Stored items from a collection
==========

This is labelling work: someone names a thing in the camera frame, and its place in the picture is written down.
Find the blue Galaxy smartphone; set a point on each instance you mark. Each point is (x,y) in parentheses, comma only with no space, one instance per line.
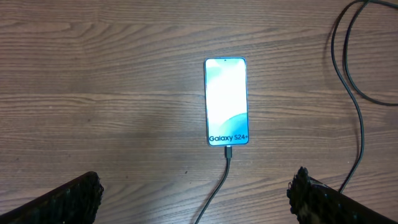
(226,101)

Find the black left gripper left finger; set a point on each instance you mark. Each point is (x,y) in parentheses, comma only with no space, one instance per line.
(77,201)

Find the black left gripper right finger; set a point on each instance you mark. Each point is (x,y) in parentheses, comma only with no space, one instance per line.
(313,202)

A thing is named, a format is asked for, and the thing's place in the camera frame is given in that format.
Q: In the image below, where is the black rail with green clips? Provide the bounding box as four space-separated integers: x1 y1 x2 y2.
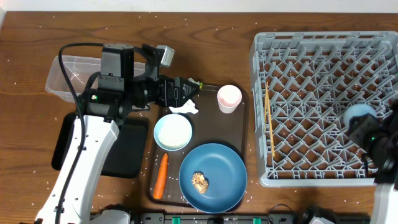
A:
136 212 371 224

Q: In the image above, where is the dark brown serving tray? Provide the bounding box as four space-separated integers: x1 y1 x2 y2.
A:
147 85 249 207

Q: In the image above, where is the light blue cup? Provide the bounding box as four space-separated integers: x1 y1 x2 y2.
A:
343 104 376 127

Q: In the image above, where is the pink cup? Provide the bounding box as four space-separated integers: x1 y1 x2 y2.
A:
217 85 243 114

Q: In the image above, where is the light blue rice bowl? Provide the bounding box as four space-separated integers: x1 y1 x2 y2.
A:
154 114 193 151

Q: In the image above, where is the white tissue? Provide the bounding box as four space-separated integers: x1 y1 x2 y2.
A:
169 100 198 114

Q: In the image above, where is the black waste tray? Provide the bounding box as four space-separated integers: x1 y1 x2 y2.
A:
51 113 148 179

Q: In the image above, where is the orange carrot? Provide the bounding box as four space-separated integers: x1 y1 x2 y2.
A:
153 153 169 200

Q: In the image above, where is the clear plastic bin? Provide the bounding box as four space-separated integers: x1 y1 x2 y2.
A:
45 55 147 103

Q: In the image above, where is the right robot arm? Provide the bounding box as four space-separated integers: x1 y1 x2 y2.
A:
343 104 397 224

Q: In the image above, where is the wooden chopstick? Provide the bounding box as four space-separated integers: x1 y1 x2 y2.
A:
264 82 269 132
268 99 275 157

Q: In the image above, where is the grey dishwasher rack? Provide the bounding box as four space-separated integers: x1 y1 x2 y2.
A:
249 31 397 187

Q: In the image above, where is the brown mushroom food scrap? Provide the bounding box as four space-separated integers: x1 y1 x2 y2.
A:
192 172 209 194

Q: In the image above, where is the blue plate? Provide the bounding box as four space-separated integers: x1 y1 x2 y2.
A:
179 143 248 213

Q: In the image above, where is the green yellow snack wrapper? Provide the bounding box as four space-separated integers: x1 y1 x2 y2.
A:
188 78 203 89

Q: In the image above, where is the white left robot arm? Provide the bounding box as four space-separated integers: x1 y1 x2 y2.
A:
35 44 200 223

==========

Select every line above that contains the word "robot", and copy it.

[Task response]
Q: In the image above, where is the right robot arm? Provide the bounding box as four space-separated integers: x1 y1 x2 y2.
Q: In the image above, where is the white left robot arm? Provide the bounding box as four space-separated integers: x1 y1 x2 y2.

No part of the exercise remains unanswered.